**EXERCISE AIM:** Restate the listing word for word; omit the images.

**GIVEN DATA:**
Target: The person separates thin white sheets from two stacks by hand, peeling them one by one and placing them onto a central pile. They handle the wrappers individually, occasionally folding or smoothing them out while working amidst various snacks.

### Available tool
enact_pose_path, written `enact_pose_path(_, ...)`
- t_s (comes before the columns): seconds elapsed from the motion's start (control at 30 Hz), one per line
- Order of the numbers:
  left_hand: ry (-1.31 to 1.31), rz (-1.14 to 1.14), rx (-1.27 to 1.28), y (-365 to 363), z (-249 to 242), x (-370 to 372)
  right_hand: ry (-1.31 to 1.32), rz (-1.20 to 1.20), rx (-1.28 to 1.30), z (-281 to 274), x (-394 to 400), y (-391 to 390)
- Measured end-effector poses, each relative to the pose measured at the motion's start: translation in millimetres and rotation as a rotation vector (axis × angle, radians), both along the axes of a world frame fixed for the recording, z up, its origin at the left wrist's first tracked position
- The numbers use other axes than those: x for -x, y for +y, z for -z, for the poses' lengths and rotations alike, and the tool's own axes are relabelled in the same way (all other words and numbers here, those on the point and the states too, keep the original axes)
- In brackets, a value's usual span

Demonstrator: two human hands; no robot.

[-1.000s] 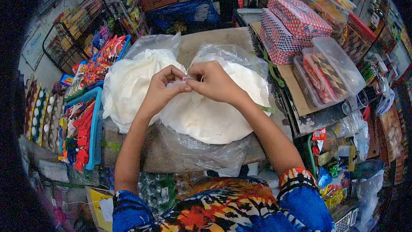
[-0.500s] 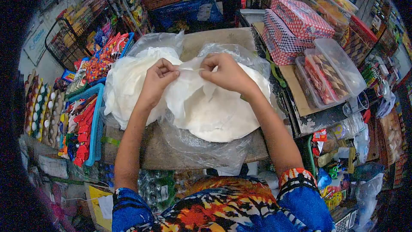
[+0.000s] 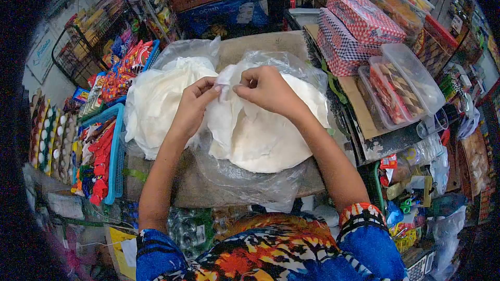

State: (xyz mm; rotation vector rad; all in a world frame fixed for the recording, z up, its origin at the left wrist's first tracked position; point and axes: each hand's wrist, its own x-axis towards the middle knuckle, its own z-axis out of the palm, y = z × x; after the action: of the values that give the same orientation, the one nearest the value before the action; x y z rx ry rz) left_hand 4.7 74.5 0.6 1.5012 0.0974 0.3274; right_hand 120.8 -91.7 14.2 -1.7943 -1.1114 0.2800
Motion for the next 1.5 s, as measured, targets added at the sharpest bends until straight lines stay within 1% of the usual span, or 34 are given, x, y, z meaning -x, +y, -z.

**ANSWER AREA:**
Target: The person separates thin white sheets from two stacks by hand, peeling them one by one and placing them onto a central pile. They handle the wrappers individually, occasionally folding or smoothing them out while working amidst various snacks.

### Available tool
enact_pose_path, written `enact_pose_path(_, ...)`
- t_s (comes before the columns): seconds elapsed from the motion's start (control at 30 Hz), one per line
- Order of the numbers:
  left_hand: ry (-1.31 to 1.31), rz (-1.14 to 1.14), rx (-1.27 to 1.28), y (-365 to 363), z (-249 to 242), x (-370 to 372)
  right_hand: ry (-1.31 to 1.32), rz (-1.20 to 1.20), rx (-1.28 to 1.30), z (-281 to 274), x (-394 to 400), y (-391 to 390)
- Measured end-effector poses, each relative to the pose measured at the motion's start: translation in millimetres and rotation as a rotation vector (axis × angle, radians), both along the axes of a world frame fixed for the recording, z up, its origin at the left wrist's first tracked position
- The numbers use other axes than those: x for -x, y for +y, z for -z, for the poses' lengths and rotations alike, and the tool's own axes are relabelled in the same way (all other words and numbers here, those on the point and the states too, keep the original axes)
- In brackets, a value's usual span

Demonstrator: two human hands; no robot.

[-1.000s] 
[-0.500s] 
[+0.000s] 

State: (xyz mm; rotation vector rad; all in a world frame fixed for the recording, z up, its origin at the left wrist's first tracked position; point and axes: each hand's wrist, its own x-axis towards the middle knuckle, its own z-axis out of the palm, y = z × x; after the action: of the values that give the same orientation, the one nearest the value before the action; x y z rx ry rz) left_hand 4.7 74.5 0.6 1.5012 0.0974 0.3274; right_hand 120.8 -91.7 14.2 -1.7943 -1.1114 0.2800
Motion for the next 1.5 s, as measured, targets added at the sharpest bends until straight lines stay within 1% of the usual span, or 34 are given, x, y, z meaning -x, +y, -z.

That finishes the exercise.